What is expected =>
Scan the following material for the string "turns" and copy each line in which it appears.

Entries supplied =>
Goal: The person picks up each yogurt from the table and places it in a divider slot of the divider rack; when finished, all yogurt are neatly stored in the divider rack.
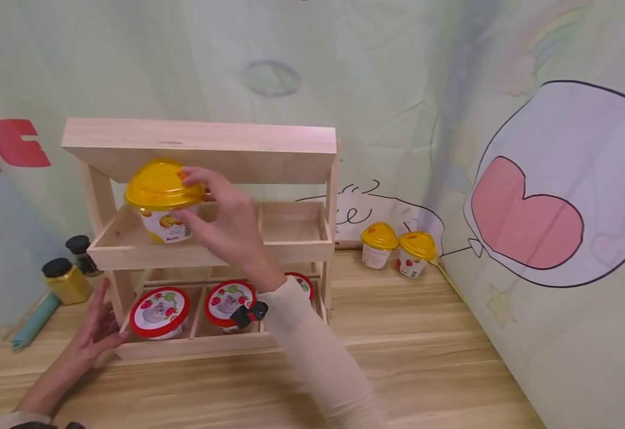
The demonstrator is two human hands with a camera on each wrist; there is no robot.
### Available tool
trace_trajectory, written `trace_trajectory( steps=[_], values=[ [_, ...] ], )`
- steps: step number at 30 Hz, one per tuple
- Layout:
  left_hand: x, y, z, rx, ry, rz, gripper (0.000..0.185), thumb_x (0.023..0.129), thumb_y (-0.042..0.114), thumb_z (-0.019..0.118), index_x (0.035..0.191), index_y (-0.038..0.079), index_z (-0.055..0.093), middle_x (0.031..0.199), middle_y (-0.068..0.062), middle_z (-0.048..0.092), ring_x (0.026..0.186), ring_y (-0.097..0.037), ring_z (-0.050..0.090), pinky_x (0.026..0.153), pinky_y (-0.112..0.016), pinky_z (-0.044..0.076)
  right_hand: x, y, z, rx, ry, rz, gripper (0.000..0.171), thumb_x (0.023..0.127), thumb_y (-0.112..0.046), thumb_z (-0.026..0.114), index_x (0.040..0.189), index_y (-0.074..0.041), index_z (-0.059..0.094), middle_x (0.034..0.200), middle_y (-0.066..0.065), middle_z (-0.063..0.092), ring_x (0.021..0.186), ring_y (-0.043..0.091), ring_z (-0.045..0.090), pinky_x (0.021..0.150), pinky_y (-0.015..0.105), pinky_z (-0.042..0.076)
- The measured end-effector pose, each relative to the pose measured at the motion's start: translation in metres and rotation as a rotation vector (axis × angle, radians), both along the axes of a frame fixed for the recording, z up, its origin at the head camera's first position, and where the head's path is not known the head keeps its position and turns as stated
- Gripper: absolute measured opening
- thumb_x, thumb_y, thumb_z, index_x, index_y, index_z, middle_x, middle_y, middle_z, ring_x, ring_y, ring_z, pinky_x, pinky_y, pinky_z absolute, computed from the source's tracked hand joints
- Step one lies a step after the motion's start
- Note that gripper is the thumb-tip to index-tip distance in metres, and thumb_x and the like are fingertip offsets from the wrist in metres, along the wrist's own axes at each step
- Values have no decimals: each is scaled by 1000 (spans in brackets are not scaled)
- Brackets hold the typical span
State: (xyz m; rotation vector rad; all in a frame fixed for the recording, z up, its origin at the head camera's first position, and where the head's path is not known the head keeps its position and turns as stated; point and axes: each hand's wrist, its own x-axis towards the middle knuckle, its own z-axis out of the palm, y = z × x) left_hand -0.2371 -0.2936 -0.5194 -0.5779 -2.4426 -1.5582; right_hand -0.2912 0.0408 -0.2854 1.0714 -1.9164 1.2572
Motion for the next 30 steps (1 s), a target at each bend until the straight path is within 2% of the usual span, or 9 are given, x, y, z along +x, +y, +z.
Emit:
trace_trajectory(
  steps=[2,7,10,20,24,30],
  values=[
    [0,0,0,3,-9,-5,116,96,-8,67,173,32,-11,175,-6,19,130,24,30,100,-3,37,-1,-4,-2,1,-2,8,43,92,-8,85,129,-1,63,149,14,66,131,25,68,102,18,56],
    [-1,0,0,-3,-40,5,115,98,-5,67,173,34,-12,175,-28,11,130,24,29,101,-2,35,-6,-14,-5,-1,-1,23,43,92,-7,84,129,-1,63,149,15,66,132,24,68,102,19,56],
    [-2,-1,0,-4,-46,6,115,98,-4,67,172,34,-12,172,-36,10,129,25,29,100,-2,35,-10,-21,-6,9,-9,21,43,93,-7,84,129,-1,63,149,15,66,132,24,68,102,19,56],
    [-2,-1,-1,17,-39,-11,116,97,-7,66,173,34,-13,168,-42,11,127,25,31,99,-2,36,-20,-44,-12,110,-45,-53,43,95,-10,82,133,-2,63,151,11,65,130,20,67,100,10,51],
    [-1,0,-1,25,-39,-18,117,97,-8,66,173,33,-12,165,-44,11,127,25,32,98,-2,37,-24,-53,-17,159,-49,-74,41,95,-9,82,132,-3,64,150,11,66,126,21,68,98,15,55],
    [-2,-1,0,22,-61,-7,115,99,-5,66,172,35,-13,167,-45,9,127,25,30,100,-2,35,-26,-61,-22,240,-96,-114,40,97,-13,81,133,-5,64,152,9,65,134,21,64,109,13,49]
  ],
)
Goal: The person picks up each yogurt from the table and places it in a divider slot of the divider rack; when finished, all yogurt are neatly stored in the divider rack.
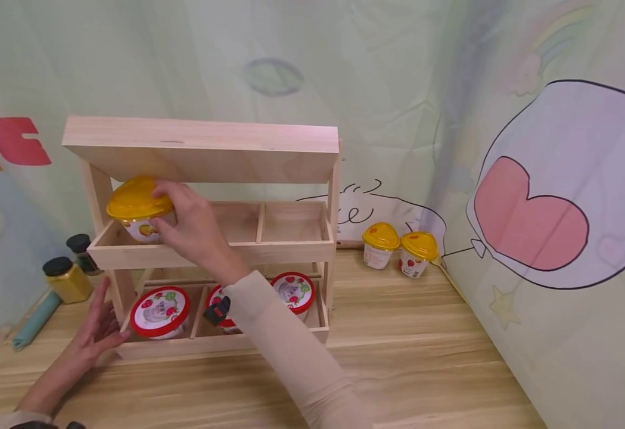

Solution to this exercise =>
- The measured end-effector pose, each relative to the pose measured at the motion's start: translation in metres and rotation as a rotation vector (axis × angle, radians), both along the axes of a frame fixed for the recording, z up, its origin at the head camera's first position, and where the head's path is not known the head keeps its position and turns as stated
State: (xyz m; rotation vector rad; all in a frame fixed for the recording, z up, its origin at the head camera's first position, and where the head's path is not known the head keeps its position and turns as stated; point and axes: each hand's wrist, its own x-axis towards the middle knuckle, its own z-axis out of the palm, y = z × x) left_hand -0.2371 -0.2936 -0.5194 -0.5779 -2.4426 -1.5582; right_hand -0.2912 0.0408 -0.2854 1.0714 -1.9164 1.2572

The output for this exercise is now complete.